• [Problem statement]: Skip pictures in the listing below; copy exactly the lines from the one with "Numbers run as" through the one with "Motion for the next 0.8", inclusive.

- - -

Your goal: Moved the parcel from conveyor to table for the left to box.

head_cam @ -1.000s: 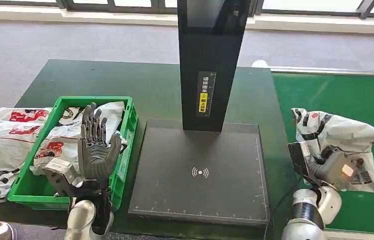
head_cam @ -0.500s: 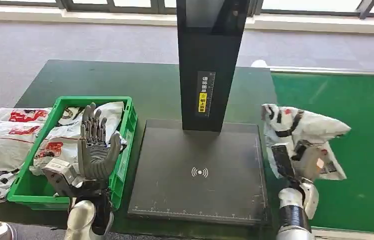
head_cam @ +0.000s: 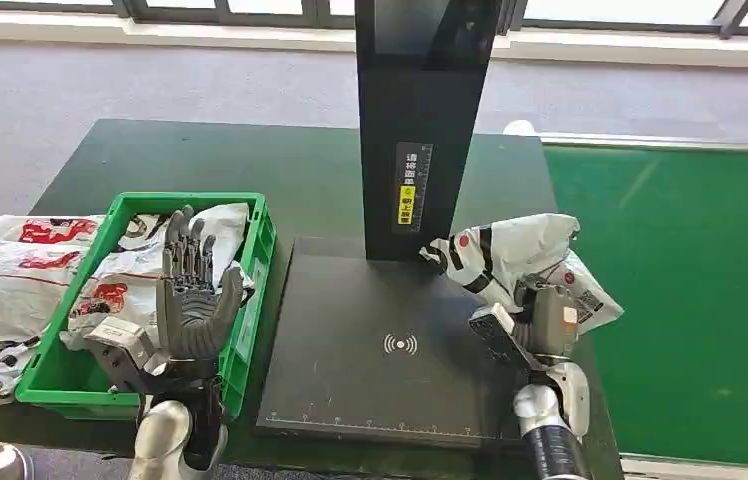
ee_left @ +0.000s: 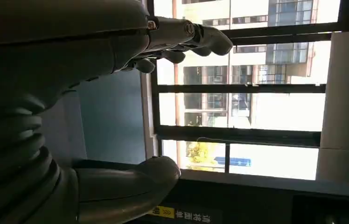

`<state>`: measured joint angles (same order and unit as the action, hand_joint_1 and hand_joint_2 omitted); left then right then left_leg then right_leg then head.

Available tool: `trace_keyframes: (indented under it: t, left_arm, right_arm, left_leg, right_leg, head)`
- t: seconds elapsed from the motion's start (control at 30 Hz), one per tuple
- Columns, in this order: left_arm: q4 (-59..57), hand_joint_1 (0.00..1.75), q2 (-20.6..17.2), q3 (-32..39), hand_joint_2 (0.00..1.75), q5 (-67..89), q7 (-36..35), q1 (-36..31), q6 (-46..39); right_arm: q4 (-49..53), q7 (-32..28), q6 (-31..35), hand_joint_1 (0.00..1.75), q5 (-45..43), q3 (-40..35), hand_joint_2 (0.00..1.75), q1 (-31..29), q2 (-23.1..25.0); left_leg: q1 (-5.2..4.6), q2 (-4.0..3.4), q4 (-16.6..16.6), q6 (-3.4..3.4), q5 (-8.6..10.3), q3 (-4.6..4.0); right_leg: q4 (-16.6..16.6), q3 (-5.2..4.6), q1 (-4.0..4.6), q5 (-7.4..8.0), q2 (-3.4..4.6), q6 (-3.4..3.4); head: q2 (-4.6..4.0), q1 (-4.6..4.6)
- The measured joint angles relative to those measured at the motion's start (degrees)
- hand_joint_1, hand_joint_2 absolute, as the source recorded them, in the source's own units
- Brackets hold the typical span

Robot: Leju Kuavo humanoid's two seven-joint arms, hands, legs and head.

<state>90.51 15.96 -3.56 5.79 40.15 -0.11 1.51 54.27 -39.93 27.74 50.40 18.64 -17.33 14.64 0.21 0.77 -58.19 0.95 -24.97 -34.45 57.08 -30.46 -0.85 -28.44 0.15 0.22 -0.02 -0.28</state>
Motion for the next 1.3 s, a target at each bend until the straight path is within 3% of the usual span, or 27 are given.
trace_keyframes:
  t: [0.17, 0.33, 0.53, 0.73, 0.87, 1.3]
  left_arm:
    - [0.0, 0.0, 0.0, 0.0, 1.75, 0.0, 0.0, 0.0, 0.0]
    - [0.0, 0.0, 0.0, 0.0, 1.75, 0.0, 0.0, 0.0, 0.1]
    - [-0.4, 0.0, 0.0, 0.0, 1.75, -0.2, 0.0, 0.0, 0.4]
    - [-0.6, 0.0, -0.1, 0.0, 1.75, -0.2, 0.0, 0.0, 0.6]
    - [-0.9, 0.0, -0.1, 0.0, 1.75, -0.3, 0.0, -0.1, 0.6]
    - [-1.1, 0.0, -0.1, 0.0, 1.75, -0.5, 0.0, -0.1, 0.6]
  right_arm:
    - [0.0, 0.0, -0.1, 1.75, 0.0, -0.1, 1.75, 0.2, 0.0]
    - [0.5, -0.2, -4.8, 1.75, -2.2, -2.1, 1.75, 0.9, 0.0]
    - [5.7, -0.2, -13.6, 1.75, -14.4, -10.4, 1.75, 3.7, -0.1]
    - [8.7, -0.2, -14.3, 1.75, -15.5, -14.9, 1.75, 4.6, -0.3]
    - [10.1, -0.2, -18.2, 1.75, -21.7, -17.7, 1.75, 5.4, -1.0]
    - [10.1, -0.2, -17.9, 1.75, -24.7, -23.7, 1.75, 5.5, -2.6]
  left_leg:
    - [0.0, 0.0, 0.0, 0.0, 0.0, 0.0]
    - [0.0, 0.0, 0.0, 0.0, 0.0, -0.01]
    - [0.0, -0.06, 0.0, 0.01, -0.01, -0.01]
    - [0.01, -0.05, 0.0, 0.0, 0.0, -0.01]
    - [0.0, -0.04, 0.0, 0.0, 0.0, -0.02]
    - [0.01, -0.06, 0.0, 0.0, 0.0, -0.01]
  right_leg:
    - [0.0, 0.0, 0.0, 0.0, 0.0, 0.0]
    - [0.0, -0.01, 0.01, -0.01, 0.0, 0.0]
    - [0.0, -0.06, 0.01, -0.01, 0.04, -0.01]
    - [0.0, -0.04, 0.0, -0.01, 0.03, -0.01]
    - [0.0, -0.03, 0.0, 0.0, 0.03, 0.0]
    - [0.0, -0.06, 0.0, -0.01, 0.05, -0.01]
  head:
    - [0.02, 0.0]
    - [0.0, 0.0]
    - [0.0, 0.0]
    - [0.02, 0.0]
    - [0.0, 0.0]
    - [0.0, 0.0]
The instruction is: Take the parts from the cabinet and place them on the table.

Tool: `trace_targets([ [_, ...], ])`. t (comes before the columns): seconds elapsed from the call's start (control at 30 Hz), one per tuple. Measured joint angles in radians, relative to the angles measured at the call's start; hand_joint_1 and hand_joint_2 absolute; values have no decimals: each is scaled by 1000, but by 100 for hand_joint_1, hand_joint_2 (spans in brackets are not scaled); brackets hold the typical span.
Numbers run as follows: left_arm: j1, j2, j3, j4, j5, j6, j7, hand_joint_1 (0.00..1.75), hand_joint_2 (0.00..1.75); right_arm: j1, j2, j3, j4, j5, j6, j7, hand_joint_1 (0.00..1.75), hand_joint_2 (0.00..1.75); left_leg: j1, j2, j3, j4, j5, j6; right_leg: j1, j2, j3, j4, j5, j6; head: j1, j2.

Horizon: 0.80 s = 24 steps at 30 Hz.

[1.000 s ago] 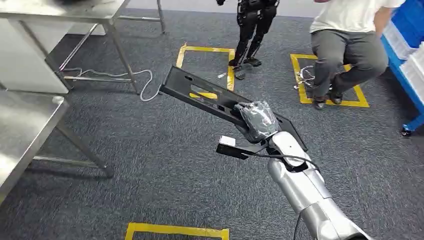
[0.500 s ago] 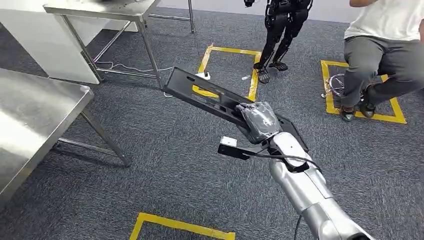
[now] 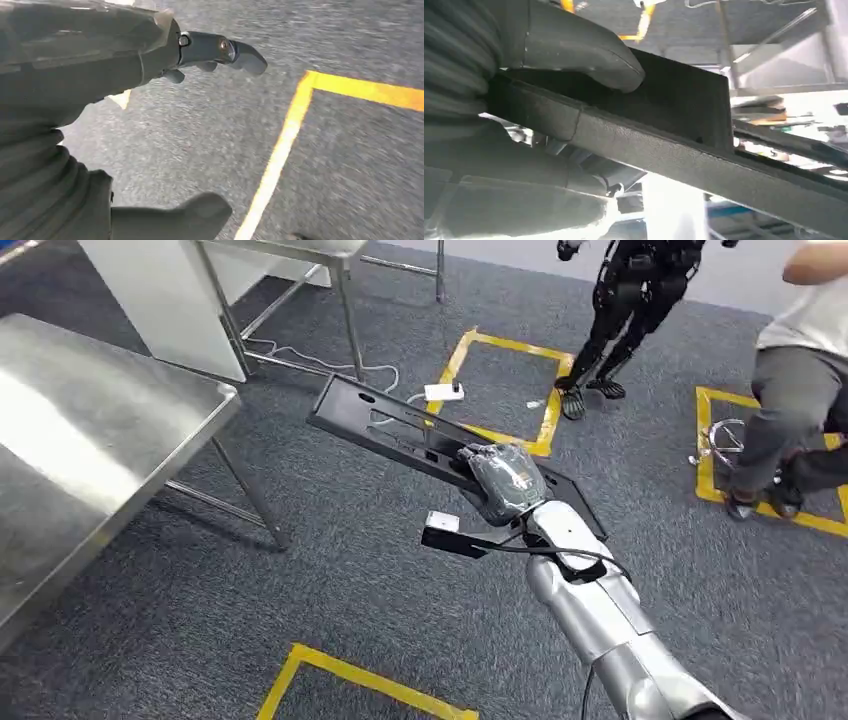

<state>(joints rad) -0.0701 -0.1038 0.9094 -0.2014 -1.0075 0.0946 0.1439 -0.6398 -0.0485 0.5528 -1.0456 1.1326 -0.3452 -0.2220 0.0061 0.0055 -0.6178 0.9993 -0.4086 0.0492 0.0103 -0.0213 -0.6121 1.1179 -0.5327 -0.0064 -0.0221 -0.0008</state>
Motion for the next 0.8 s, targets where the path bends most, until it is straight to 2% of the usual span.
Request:
trace_targets([
  [0.07,-5,0,-4,0,-9,-34,87,0,175,1,-2,3,0,0,16,0,175,175,2,-26,-1,0,1,1,-9,13,-81,172,-64,0,3,0],
  [0.1,-5,0,-4,0,-10,-48,129,0,175,2,-2,6,1,0,23,0,175,175,2,-39,-1,1,1,0,-12,15,-107,226,-75,8,4,0],
  [0.13,-4,-3,-4,0,-10,-55,155,0,175,2,-2,7,1,0,26,0,175,175,3,-51,-1,1,2,-1,-15,15,-108,224,-67,16,3,0],
  [0.17,-2,-5,-4,1,-10,-63,179,0,175,0,0,8,1,0,27,0,175,175,6,-64,-1,2,3,-4,-20,16,-85,170,-39,30,4,0],
  [0.2,-1,-7,-3,1,-10,-65,185,0,175,-3,2,10,0,-2,28,0,175,175,9,-76,0,4,3,-7,-27,21,-46,85,-1,44,3,0],
  [0.23,-2,-8,-4,1,-6,-66,190,0,175,-6,3,11,0,-2,28,0,175,175,13,-87,-1,8,2,-13,-35,37,-1,-11,38,57,4,0],
  [0.27,-2,-8,-4,1,-5,-69,191,0,175,-9,3,13,0,-3,28,0,175,175,14,-97,-6,11,0,-22,-45,81,30,-84,57,63,5,0],
  [0.3,-3,-6,-4,1,-2,-73,192,0,175,-10,5,15,0,-3,28,0,175,175,10,-109,-12,20,-4,-32,-39,79,38,-92,59,53,6,0],
  [0.4,5,-6,-3,1,-1,-79,191,0,175,-10,11,19,0,-2,27,1,175,175,18,-131,-19,8,9,-52,-31,52,35,-88,63,36,4,0],
  [0.43,8,-5,-4,1,-4,-82,191,0,175,-11,15,19,0,-2,27,3,175,175,20,-133,-23,11,8,-55,-41,42,35,-94,68,27,4,0],
  [0.47,8,-7,-4,2,-6,-82,191,0,175,-13,16,18,0,-2,27,5,175,175,14,-77,-32,32,-9,-56,-40,36,36,-95,71,22,2,0],
  [0.5,7,-4,-4,2,-8,-82,191,0,175,-14,18,18,-1,-1,27,4,175,175,14,-38,-52,83,-43,-59,-37,27,36,-95,71,14,-8,0],
  [0.53,5,-1,-4,2,-9,-82,191,0,175,-14,18,18,-2,0,27,4,175,175,15,-24,-85,153,-81,-61,-33,18,36,-95,69,10,-8,0],
  [0.57,2,0,-4,2,-10,-82,190,0,175,-13,17,18,-2,1,27,4,175,175,15,-19,-122,232,-116,-62,-29,6,35,-95,68,5,-7,0],
  [0.6,2,0,-4,2,-10,-82,189,0,175,-13,15,18,-2,1,27,4,175,175,15,-19,-150,291,-138,-63,-25,-5,35,-95,68,4,-8,0],
  [0.63,2,0,-4,2,-10,-81,188,0,175,-12,14,18,-2,3,27,5,175,175,15,-18,-161,314,-136,-62,-23,-17,35,-95,67,3,-8,0],
  [0.67,2,0,-4,2,-11,-81,188,0,175,-11,14,18,-2,5,27,5,175,175,15,-18,-148,291,-116,-60,-22,-26,35,-95,66,2,-7,0],
  [0.7,3,2,-4,2,-11,-80,188,0,175,-11,14,18,-2,5,27,5,175,175,14,-12,-113,227,-80,-55,-20,-36,36,-95,65,1,-8,0],
  [0.73,2,2,-4,2,-11,-79,188,0,175,-12,14,18,-3,5,27,5,175,175,12,1,-63,139,-41,-49,-18,-46,37,-95,65,1,-8,0],
  [0.77,1,3,-4,2,-11,-74,187,0,175,-14,15,18,-4,5,27,5,175,175,6,37,-15,58,-16,-39,-16,-53,39,-95,64,0,-9,0],
  [0.8,-3,4,-4,2,-11,-72,186,0,175,-15,15,18,-6,6,27,5,175,175,-7,63,-4,31,-28,-37,-3,-61,37,-92,60,6,-8,0],
])
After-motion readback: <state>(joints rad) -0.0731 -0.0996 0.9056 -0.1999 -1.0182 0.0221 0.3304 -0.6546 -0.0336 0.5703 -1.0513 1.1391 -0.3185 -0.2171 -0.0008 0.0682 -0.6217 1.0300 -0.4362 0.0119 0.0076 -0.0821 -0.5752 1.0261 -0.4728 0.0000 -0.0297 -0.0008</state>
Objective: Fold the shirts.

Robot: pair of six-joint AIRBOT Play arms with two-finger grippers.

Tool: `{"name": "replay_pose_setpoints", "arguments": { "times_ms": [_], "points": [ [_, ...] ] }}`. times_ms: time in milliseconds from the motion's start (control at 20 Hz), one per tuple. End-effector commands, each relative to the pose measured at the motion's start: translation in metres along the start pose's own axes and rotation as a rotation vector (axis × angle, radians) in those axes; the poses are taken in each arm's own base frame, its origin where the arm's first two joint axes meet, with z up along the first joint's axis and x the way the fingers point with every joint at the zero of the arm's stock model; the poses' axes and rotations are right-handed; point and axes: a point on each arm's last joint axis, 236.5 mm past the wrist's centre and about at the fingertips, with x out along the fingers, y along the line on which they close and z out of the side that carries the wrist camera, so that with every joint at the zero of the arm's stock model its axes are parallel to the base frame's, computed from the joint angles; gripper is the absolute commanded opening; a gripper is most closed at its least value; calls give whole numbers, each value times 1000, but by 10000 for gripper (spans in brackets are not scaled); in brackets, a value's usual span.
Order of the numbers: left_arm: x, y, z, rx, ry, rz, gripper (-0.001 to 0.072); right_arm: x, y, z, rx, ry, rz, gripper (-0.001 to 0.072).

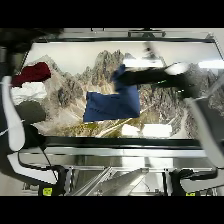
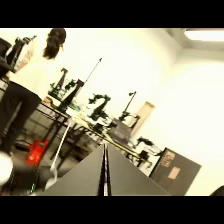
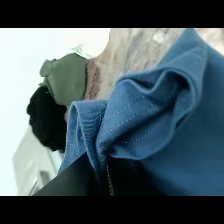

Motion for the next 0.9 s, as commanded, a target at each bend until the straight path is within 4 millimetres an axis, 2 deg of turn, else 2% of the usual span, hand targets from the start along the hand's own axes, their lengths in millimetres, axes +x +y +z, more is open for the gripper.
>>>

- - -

• [Exercise solution]:
Numbers run as follows: left_arm: j1, j2, j3, j4, j5, j6, j7, hand_joint_1 (0.00..1.75), hand_joint_2 (0.00..1.75); right_arm: j1, j2, j3, j4, j5, j6, j7, hand_joint_1 (0.00..1.75), hand_joint_2 (0.00..1.75); left_leg: j1, j2, j3, j4, j5, j6; right_leg: j1, j2, j3, j4, j5, j6; head: j1, j2.

Horizon: 0.80 s = 24 steps at 30 Hz.

[1.000 s ago] 
[0.500 s ago] 
[now] 

<state>(joints rad) -0.0701 -0.1038 0.9094 -0.2014 -1.0075 0.0946 0.1439 -0.6398 -0.0485 0.5528 -1.0456 1.1326 -0.3452 -0.2220 0.0061 0.0055 -0.6178 0.9993 -0.4086 0.0492 0.0103 -0.0213 -0.6121 1.1179 -0.5327 -0.0064 -0.0221 -0.0008</state>
Motion for the next 0.8 s, targets where the path bends most, until it is straight to 2% of the usual span.

The output for this exercise is now complete.